Below is some data. Retype exactly the lines starting at the one with "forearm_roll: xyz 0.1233" and ending at the one with "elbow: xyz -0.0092".
··········
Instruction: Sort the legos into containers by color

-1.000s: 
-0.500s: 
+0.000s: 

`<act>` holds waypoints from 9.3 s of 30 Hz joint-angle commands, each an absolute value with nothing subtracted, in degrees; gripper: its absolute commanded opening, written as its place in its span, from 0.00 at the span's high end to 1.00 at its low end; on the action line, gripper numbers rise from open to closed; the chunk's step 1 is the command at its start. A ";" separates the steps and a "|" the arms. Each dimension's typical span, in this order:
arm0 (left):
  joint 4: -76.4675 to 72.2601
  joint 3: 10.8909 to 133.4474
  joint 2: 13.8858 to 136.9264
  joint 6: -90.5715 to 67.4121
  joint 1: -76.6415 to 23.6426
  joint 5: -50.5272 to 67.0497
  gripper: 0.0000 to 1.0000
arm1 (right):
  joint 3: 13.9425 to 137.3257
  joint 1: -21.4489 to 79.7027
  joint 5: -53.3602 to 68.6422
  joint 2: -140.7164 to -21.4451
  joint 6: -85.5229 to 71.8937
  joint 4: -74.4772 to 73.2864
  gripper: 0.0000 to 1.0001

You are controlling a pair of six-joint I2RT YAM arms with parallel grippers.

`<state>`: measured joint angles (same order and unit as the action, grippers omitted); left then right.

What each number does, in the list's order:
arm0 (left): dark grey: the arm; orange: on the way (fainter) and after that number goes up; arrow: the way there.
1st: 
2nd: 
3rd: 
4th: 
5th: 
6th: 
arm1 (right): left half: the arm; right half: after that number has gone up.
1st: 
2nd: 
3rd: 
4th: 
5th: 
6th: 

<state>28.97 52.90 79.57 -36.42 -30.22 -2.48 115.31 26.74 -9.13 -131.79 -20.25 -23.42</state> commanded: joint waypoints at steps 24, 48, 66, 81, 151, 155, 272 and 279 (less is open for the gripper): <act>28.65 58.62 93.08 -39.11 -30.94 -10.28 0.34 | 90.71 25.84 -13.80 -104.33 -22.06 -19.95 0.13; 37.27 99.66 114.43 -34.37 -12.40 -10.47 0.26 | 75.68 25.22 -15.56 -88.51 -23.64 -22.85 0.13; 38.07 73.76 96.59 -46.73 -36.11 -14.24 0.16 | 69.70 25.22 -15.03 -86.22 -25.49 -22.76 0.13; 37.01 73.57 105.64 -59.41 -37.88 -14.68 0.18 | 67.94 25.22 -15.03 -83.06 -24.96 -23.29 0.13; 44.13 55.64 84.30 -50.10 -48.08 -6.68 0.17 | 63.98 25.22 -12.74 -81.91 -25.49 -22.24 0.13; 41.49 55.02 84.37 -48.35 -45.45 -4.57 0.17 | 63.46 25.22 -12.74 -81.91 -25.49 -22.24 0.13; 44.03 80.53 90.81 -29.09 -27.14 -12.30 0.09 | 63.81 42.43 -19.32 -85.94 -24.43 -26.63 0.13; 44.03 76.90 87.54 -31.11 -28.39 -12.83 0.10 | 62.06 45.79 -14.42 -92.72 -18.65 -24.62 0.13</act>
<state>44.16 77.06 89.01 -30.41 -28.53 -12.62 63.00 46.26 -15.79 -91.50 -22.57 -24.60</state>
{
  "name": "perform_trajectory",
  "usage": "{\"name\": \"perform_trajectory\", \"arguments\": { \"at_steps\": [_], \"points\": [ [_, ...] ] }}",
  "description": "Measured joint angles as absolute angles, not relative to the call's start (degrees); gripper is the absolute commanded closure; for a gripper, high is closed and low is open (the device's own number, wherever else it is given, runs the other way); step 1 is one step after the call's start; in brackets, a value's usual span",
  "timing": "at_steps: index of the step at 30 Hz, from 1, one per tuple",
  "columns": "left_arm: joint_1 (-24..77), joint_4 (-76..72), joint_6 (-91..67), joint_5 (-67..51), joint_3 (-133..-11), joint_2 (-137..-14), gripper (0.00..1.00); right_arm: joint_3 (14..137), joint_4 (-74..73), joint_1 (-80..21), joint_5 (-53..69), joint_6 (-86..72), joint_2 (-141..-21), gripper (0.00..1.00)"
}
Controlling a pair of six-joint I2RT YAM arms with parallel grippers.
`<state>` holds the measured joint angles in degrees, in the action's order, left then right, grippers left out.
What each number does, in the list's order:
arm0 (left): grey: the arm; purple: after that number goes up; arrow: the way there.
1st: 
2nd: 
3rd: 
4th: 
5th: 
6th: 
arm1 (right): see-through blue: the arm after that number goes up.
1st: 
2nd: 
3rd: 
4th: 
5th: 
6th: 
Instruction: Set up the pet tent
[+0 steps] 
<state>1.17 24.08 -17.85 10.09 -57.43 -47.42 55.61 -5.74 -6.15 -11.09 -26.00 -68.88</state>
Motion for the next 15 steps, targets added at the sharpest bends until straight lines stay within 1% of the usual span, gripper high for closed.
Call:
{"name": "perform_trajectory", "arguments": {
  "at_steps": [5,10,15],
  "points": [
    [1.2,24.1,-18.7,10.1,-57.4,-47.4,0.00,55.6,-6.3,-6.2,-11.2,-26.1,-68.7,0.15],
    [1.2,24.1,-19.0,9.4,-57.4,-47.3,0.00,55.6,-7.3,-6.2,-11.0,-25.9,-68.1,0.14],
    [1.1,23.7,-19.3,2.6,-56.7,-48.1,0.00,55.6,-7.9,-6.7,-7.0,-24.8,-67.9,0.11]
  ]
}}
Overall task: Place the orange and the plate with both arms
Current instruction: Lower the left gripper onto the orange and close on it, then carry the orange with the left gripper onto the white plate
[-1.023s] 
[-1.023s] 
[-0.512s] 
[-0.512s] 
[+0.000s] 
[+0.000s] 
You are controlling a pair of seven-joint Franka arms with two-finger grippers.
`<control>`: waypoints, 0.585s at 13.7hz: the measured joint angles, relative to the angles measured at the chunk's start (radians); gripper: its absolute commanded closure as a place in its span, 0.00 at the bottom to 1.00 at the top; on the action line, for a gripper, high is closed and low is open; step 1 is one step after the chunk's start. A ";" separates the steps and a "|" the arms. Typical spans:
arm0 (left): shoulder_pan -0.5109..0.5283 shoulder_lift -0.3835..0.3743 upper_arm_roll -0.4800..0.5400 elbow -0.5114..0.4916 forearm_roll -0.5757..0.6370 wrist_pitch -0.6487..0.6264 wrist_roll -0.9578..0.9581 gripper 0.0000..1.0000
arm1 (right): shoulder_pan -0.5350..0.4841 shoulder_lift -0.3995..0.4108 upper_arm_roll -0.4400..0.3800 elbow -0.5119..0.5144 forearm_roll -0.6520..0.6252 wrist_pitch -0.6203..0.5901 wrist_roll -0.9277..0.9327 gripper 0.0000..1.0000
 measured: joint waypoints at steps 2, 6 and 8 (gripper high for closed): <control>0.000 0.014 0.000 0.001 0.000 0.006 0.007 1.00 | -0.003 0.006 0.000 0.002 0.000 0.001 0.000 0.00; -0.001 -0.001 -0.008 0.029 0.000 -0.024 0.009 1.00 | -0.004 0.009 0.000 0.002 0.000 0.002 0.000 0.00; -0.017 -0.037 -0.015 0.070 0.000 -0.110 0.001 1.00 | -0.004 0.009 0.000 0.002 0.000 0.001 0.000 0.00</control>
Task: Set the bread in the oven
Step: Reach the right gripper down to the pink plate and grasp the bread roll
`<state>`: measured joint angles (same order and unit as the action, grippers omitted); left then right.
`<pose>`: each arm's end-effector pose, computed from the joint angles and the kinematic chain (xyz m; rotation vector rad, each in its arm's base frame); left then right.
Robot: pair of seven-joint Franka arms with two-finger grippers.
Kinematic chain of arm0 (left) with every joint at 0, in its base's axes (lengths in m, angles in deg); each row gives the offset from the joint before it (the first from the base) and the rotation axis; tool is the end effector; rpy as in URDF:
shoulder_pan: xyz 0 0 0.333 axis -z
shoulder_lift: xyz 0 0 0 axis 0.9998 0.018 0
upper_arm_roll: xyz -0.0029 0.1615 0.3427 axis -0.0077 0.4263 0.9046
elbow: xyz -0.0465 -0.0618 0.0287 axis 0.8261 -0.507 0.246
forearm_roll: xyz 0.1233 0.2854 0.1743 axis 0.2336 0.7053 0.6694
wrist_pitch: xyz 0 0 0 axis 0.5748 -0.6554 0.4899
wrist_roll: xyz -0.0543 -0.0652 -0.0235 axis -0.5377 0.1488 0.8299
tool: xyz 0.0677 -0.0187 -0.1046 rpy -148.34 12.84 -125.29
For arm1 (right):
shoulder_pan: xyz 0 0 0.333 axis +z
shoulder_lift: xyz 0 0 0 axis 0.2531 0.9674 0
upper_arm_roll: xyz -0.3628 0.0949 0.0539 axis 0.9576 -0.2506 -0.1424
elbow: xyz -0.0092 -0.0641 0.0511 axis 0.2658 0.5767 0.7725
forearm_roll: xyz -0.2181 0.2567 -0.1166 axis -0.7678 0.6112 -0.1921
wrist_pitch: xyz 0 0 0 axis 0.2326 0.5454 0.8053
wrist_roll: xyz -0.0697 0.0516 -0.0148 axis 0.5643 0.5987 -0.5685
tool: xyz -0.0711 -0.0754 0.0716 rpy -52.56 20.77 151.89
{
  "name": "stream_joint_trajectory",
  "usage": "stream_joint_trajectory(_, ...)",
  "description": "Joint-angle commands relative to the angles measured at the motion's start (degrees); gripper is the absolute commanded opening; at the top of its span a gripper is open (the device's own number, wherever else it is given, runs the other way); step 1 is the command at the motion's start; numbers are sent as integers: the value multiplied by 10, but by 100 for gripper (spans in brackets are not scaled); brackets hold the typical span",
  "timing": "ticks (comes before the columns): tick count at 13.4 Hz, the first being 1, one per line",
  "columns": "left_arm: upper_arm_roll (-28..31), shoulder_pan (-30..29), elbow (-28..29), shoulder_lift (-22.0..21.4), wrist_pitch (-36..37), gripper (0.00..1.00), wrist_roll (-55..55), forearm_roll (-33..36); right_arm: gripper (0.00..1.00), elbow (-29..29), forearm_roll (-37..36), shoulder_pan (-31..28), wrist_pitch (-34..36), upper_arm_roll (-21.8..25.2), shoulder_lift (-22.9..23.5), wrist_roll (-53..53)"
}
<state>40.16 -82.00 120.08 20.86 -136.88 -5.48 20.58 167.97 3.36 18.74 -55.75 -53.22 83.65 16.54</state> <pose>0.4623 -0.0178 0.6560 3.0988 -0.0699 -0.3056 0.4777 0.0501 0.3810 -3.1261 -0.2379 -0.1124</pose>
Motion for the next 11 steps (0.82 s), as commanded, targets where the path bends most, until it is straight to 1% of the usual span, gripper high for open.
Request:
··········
— FINISHED TASK —
forearm_roll: xyz 0.1233 0.2854 0.1743 axis 0.2336 0.7053 0.6694
wrist_pitch: xyz 0 0 0 axis 0.5748 -0.6554 0.4899
wrist_roll: xyz -0.0543 -0.0652 -0.0235 axis -0.5377 0.1488 0.8299
tool: xyz 0.0677 -0.0187 -0.1046 rpy -148.34 12.84 -125.29
For arm1 (right):
shoulder_pan: xyz 0 0 0.333 axis +z
shoulder_lift: xyz 0 0 0 axis 0.2531 0.9674 0
upper_arm_roll: xyz -0.3628 0.0949 0.0539 axis 0.9576 -0.2506 -0.1424
elbow: xyz -0.0092 -0.0641 0.0511 axis 0.2658 0.5767 0.7725

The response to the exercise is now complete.